+++ RECORDS PROVIDED

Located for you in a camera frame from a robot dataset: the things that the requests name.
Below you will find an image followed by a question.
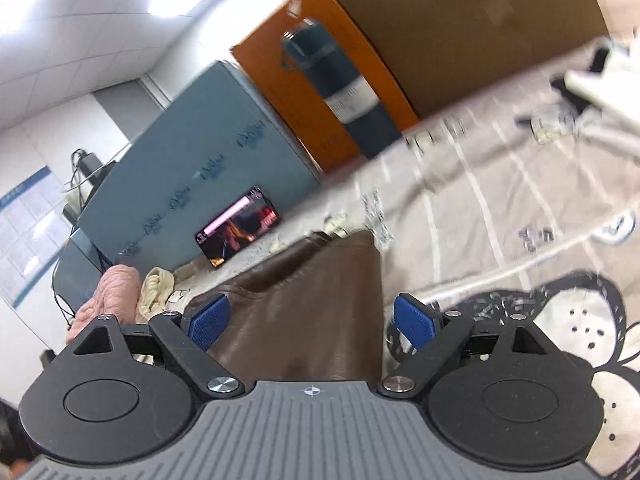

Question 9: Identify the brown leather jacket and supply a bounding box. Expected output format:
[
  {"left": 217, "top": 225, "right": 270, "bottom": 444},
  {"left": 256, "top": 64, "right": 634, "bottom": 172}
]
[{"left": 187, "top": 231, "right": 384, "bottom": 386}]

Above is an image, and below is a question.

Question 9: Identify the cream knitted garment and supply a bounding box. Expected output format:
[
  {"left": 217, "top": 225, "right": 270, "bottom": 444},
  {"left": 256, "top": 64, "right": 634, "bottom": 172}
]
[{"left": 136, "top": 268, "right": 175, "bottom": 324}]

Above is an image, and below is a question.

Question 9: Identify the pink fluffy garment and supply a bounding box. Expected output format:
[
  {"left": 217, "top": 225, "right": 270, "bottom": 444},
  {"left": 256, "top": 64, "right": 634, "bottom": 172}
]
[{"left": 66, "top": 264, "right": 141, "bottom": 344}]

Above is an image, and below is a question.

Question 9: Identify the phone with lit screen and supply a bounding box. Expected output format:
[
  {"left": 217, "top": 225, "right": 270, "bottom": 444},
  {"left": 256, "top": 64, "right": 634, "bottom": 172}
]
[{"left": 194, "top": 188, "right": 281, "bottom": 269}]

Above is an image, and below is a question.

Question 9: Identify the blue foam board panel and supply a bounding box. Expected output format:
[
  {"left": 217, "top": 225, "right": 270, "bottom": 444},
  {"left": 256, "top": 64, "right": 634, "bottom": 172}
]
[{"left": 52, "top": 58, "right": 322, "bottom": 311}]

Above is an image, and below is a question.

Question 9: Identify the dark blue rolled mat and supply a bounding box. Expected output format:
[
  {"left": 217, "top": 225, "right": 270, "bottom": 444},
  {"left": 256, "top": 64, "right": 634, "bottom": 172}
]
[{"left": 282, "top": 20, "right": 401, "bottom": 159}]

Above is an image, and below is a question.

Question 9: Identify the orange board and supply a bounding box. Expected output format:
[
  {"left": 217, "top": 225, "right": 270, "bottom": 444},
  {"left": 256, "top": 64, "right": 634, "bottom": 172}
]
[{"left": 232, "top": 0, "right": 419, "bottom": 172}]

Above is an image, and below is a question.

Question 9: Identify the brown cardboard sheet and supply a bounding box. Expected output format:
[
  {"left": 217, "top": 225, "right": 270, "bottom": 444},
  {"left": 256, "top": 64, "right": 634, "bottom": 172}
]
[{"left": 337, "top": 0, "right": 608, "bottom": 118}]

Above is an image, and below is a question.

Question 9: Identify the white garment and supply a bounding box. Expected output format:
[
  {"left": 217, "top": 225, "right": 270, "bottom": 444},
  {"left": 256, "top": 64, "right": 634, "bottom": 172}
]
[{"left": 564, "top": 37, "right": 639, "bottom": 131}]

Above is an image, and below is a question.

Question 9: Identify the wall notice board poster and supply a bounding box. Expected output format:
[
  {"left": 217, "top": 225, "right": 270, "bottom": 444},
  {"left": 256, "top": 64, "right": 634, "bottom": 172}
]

++++++

TASK BRIEF =>
Nothing but an exact copy of the data, without pictures, should be returned.

EXERCISE ANSWER =>
Located for you in a camera frame from a robot dataset: the things that the requests name.
Below you will find an image followed by a question.

Question 9: Identify the brown leather jacket and supply a bounding box. Expected output format:
[
  {"left": 217, "top": 225, "right": 270, "bottom": 444},
  {"left": 256, "top": 64, "right": 634, "bottom": 172}
]
[{"left": 187, "top": 231, "right": 384, "bottom": 386}]

Above is an image, and below is a question.

Question 9: Identify the cream knitted garment and supply a bounding box. Expected output format:
[
  {"left": 217, "top": 225, "right": 270, "bottom": 444},
  {"left": 256, "top": 64, "right": 634, "bottom": 172}
]
[{"left": 136, "top": 268, "right": 175, "bottom": 324}]

Above is an image, and below is a question.

Question 9: Identify the pink fluffy garment and supply a bounding box. Expected output format:
[
  {"left": 217, "top": 225, "right": 270, "bottom": 444},
  {"left": 256, "top": 64, "right": 634, "bottom": 172}
]
[{"left": 66, "top": 264, "right": 141, "bottom": 344}]

Above is an image, and below is a question.

Question 9: Identify the phone with lit screen and supply a bounding box. Expected output format:
[
  {"left": 217, "top": 225, "right": 270, "bottom": 444},
  {"left": 256, "top": 64, "right": 634, "bottom": 172}
]
[{"left": 194, "top": 188, "right": 281, "bottom": 269}]

Above is an image, and below is a question.

Question 9: Identify the blue foam board panel and supply a bounding box. Expected output format:
[
  {"left": 217, "top": 225, "right": 270, "bottom": 444},
  {"left": 256, "top": 64, "right": 634, "bottom": 172}
]
[{"left": 52, "top": 58, "right": 322, "bottom": 311}]

Above is an image, and below is a question.

Question 9: Identify the dark blue rolled mat and supply a bounding box. Expected output format:
[
  {"left": 217, "top": 225, "right": 270, "bottom": 444},
  {"left": 256, "top": 64, "right": 634, "bottom": 172}
]
[{"left": 282, "top": 20, "right": 401, "bottom": 159}]

Above is an image, and below is a question.

Question 9: Identify the orange board and supply a bounding box. Expected output format:
[
  {"left": 217, "top": 225, "right": 270, "bottom": 444},
  {"left": 256, "top": 64, "right": 634, "bottom": 172}
]
[{"left": 232, "top": 0, "right": 419, "bottom": 172}]

Above is an image, and below is a question.

Question 9: Identify the brown cardboard sheet and supply a bounding box. Expected output format:
[
  {"left": 217, "top": 225, "right": 270, "bottom": 444},
  {"left": 256, "top": 64, "right": 634, "bottom": 172}
]
[{"left": 337, "top": 0, "right": 608, "bottom": 118}]

Above is an image, and below is a question.

Question 9: Identify the white garment and supply a bounding box. Expected output format:
[
  {"left": 217, "top": 225, "right": 270, "bottom": 444},
  {"left": 256, "top": 64, "right": 634, "bottom": 172}
]
[{"left": 564, "top": 37, "right": 639, "bottom": 131}]

Above is an image, and below is a question.

Question 9: Identify the wall notice board poster and supply a bounding box. Expected output format:
[
  {"left": 217, "top": 225, "right": 270, "bottom": 444},
  {"left": 256, "top": 64, "right": 634, "bottom": 172}
]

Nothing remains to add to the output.